Other days

100 years ago

Nov. 29, 1921

HEBER SPRINGS -- A lighted match in the hands of B. L. Grimm, president of the Heber Oil and Gas Company, set fire to gas in the company's No. 1 well late Saturday afternoon. The gas burned several hours and did some damage to the derrick before the drilling crew could extinguish the flames. Mr. Grimm was standing on the derrick floor with a lighted match just as the bailer was coming out of the hole and the gas following the bailer quickly ignited. Mr. Grimm sustained a few minor burns.

50 years ago

Nov. 29, 1971

HOT SPRINGS -- Stewart Udall, former Secretary of the Interior, is listed among the featured speakers for the first Arkansas Environmental Congress, which begins Wednesday at Hot Springs. Among other things, the Congress will review the status of environmental education activities in the state and will initiate the statewide environmental education program recently funded by the Office of Education. More than 400 persons have registered for the two-day meeting.

25 years ago

Nov. 29, 1996

• The Arkansas State Police reported making their largest cocaine bust ever Wednesday evening, seizing 170 kilograms (374 pounds) of the drug from a Canadian truck driver on his way through the state.
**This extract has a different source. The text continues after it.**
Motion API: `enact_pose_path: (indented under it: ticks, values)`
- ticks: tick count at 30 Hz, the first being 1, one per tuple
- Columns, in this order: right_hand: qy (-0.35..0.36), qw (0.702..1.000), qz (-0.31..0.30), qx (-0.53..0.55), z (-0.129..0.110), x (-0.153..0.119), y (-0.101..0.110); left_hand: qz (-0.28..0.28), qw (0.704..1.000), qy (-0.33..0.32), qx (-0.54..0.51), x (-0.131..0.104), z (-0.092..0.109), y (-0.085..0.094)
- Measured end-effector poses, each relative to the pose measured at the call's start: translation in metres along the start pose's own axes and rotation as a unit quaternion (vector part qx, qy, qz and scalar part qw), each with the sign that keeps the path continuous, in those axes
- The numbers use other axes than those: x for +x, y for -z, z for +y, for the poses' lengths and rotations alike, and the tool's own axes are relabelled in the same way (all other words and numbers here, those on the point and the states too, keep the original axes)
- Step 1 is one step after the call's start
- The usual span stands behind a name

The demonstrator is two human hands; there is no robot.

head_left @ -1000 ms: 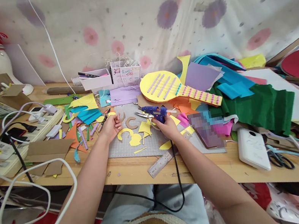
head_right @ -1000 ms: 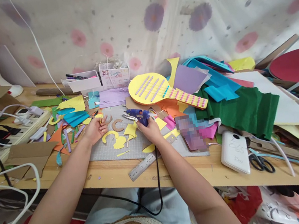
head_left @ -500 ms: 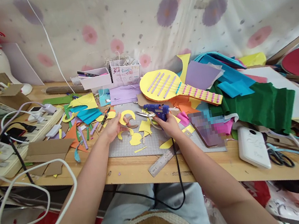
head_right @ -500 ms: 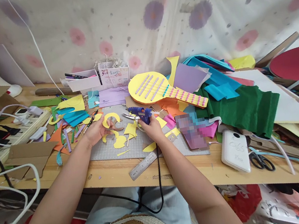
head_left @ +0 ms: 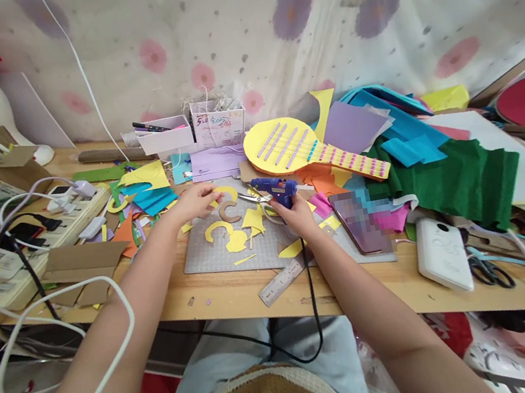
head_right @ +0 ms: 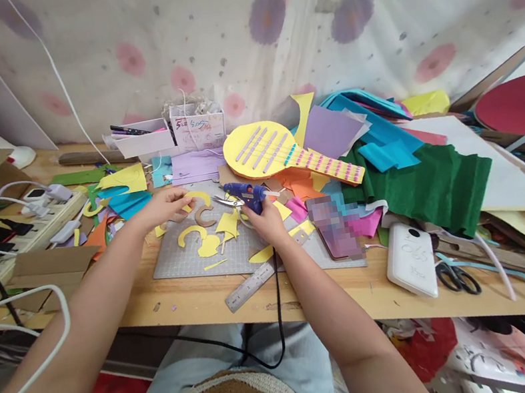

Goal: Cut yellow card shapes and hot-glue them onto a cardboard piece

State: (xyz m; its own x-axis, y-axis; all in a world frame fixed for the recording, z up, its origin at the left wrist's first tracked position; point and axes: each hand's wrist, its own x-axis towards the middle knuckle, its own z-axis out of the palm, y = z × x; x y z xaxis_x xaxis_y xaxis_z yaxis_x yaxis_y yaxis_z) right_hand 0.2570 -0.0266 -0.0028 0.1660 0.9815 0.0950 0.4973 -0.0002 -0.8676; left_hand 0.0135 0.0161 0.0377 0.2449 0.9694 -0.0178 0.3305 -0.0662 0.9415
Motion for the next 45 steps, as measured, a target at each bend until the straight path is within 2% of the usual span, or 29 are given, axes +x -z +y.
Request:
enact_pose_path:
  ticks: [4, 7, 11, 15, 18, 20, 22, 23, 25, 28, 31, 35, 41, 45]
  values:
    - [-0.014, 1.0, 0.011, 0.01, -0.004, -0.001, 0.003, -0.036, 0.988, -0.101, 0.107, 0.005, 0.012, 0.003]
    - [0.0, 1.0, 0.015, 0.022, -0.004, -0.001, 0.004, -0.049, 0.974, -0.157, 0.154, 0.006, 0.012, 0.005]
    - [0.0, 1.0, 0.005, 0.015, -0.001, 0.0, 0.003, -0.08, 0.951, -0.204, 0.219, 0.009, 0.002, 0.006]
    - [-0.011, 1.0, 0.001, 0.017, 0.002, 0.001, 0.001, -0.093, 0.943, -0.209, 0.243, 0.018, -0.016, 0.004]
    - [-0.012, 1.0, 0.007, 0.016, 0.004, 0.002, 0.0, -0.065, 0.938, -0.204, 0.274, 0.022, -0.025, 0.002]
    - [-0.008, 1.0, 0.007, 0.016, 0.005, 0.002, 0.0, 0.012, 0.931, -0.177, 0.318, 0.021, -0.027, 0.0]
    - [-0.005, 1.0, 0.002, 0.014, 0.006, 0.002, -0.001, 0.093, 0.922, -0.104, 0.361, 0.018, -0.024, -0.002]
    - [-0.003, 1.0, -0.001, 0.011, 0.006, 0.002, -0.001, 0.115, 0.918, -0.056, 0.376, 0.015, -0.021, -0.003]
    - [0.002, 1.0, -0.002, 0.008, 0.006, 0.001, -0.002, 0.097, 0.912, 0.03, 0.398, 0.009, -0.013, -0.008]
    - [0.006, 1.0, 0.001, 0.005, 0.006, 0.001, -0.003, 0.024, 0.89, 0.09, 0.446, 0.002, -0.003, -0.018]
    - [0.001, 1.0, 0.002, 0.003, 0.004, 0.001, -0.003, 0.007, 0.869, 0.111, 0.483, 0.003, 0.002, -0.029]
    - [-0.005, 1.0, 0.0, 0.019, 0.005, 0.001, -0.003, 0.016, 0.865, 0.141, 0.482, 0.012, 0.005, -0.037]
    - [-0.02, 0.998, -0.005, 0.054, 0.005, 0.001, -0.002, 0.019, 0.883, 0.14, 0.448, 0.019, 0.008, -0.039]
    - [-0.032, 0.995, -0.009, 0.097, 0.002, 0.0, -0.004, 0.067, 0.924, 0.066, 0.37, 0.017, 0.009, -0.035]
Police stopped the driver, of St. Joseph Du-Lac, Quebec, on Interstate 40 near Carlisle for following another vehicle too closely, state police said. When Inspector John Scarberough stopped the tractor-trailer, he noticed the scent of marijuana and asked for permission to search the vehicle. He found the cocaine in four cardboard boxes hidden beneath a tarp, police reported. The driver told authorities he had been headed to Montreal from Texas by way of New York. He is being held in the Lonoke County jail on $1 million bond. He faces arraignment on a charge of possession of a controlled substance with intent to deliver.

10 years ago

Nov. 29, 2011

• The Central Arkansas Library System will ask Little Rock voters next spring to approve a bond reissue to raise $19 million for new projects, including a downtown auditorium and parking deck as well as property for a future branch out west. ... The new bond would also raise money for minor repairs and new furniture for branches that wasn't in the original proposal. Those repairs are in addition to expanding the Sidney McMath Library on John Barrow Road by 3,000 square feet, from 10,000 square feet to 13,000 square feet. ... If Little Rock voters approve reissuing the bonds, it would be the fourth time they've done so after an original bond issue in 1994 to construct new library buildings. The original bonds were supposed to expire in 2002. The original 1994 bonds issue was for $17 million, paid back by 2 mills Little Rock residents approved putting on their property-tax bills.